Let’s begin with your case. Our client is a well-established and known electronic company which is coming up with a new modern and innovative ink cartridge used for printing. They would like to know if it would be profitable for them to launch this in the Indian market or not.
Alright, what are the new innovations in the ink cartridge?
The ink cartridge is 10 times better at printing on paper than a regular ink cartridge which is present in the market right now. The ink is darker and does not easily fade away.
What is the motive of this market entry?
What is the time that the company is targeting to launch the product?
The company plans to launch the cartridges as soon as possible.
Is there any component of fixed costs that the client is specifically targeting to cover up in any particular number of units or any particular time frame?
No, the fixed costs are not an issue.
Can I get to know the market size of ink cartridges in India?
Yes sure, the market size of ink cartridges in India is about 10 million dollars.
Is there any data on the cost structure of the regular ink cartridges in the market and what percentage of profit is our specific company targeting?
Yes, so the cost structure of the ink cartridge can be explained using the following equation.
Manufacturing Cost (70%) + Distribution Cost (15%) +Marketing Cost (15%) + Retail Markup (5%) = Market Price of the ink cartridge (105%).
A regular ink cartridge used for printing is available in the market for around ₹1500-2000. However, because our ink cartridge is much superior to the regular ink, it costs 3 times higher than the regular ones.
I think it would be safe to assume our cost to be around 4500 without the retail markup. Therefore, the potential profit on each unit sold is around 225 rupees. Do we have data on the estimated market share that the company will achieve?
Yes, our company is aiming for one-third of the share of the current market. So, around 3.34 million dollars right?
Yes that is correct.
That seems appropriate, are there any suggestions for the company to improve profitability in the long run.
Now, we can calculate the expected profits that can be achieved by using the following formula. Expected profits = (Market Size/Cost of each Unit) x Market Share (in % age) x (Profit/Unit)

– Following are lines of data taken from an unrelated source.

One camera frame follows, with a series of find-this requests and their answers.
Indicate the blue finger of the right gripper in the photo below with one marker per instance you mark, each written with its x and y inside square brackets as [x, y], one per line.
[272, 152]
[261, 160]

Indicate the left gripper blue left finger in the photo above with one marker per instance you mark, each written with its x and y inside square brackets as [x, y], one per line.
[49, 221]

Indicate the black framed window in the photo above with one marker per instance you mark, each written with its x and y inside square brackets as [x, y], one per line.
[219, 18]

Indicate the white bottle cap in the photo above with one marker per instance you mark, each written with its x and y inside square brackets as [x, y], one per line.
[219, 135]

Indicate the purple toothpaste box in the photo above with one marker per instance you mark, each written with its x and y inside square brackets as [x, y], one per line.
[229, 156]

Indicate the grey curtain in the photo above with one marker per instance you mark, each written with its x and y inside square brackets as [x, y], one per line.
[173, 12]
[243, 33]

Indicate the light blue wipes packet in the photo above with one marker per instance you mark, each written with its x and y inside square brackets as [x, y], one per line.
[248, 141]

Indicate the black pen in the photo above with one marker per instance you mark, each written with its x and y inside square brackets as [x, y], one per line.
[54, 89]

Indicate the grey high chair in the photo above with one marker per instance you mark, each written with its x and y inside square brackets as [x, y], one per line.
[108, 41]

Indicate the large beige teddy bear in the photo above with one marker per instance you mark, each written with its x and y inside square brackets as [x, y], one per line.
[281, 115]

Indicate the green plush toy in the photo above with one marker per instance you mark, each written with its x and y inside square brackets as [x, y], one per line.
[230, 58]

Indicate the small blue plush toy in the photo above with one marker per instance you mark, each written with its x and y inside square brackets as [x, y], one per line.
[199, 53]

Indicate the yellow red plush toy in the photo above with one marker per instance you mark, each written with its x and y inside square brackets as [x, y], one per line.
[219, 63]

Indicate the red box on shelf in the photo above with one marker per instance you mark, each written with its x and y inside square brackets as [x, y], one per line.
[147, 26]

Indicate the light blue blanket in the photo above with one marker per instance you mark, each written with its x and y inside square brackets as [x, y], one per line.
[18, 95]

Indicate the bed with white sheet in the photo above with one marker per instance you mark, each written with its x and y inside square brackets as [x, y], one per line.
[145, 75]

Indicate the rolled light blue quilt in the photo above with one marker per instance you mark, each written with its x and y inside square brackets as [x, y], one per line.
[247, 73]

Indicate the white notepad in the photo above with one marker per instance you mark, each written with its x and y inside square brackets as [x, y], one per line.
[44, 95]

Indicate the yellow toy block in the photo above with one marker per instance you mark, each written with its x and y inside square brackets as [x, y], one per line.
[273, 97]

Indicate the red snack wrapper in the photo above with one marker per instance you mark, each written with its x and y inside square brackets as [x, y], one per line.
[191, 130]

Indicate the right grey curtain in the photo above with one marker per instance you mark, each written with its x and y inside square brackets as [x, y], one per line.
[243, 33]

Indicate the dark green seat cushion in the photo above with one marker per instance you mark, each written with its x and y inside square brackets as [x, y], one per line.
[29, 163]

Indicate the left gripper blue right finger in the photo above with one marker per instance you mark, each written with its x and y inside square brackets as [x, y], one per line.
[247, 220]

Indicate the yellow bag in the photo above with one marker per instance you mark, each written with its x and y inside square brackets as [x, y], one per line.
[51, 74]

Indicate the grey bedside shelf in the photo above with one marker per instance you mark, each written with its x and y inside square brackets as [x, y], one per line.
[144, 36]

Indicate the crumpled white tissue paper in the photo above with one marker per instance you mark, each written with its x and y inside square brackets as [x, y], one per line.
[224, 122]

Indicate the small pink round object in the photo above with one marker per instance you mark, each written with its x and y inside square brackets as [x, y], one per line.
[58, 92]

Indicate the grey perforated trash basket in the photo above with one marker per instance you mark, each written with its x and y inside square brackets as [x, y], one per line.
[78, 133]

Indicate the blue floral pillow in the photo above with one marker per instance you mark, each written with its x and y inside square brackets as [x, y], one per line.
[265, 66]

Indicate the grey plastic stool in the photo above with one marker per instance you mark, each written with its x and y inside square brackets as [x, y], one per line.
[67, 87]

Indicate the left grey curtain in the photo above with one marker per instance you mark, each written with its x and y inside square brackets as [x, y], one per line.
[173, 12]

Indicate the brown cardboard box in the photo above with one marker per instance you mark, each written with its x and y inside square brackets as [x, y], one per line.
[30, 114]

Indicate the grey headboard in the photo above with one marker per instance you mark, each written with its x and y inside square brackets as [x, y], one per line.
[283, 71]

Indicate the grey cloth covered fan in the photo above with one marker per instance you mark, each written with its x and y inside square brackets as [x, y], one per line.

Now, the cost of the product is ₹4500 which equals around $55. And the profit on each unit is 5% of $55 = $2.75 a unit. Now, Expected profits = (10,000,000/55) X (1/3) X 2.75
= $166,500
This profit would be recurring because there would be a continued demand for ink cartridges.
That seems appropriate, are there any suggestions for the company to improve profitability in the long run. Some suggestions for the company could be:
1) The company should look towards optimising the cost structure, it should be aiming to source the chemicals required to produce these ink cartridges indigenously and also look towards better distributors.
2) The company should also look towards diversifying its ink business. That would include getting into the market of ink printers and developing ink printers which could enhance the effect of these ink cartridges to a further extent.
3) The company should also look towards building a stronger brand image because ink printing in India is majorly occupied by top brands like Epson, HP, Canon and Brother. Therefore, it should focus on stronger marketing campaigns and alliances
Excellent, those are some great suggestions. Thank you for your analysis. That concludes our case interview.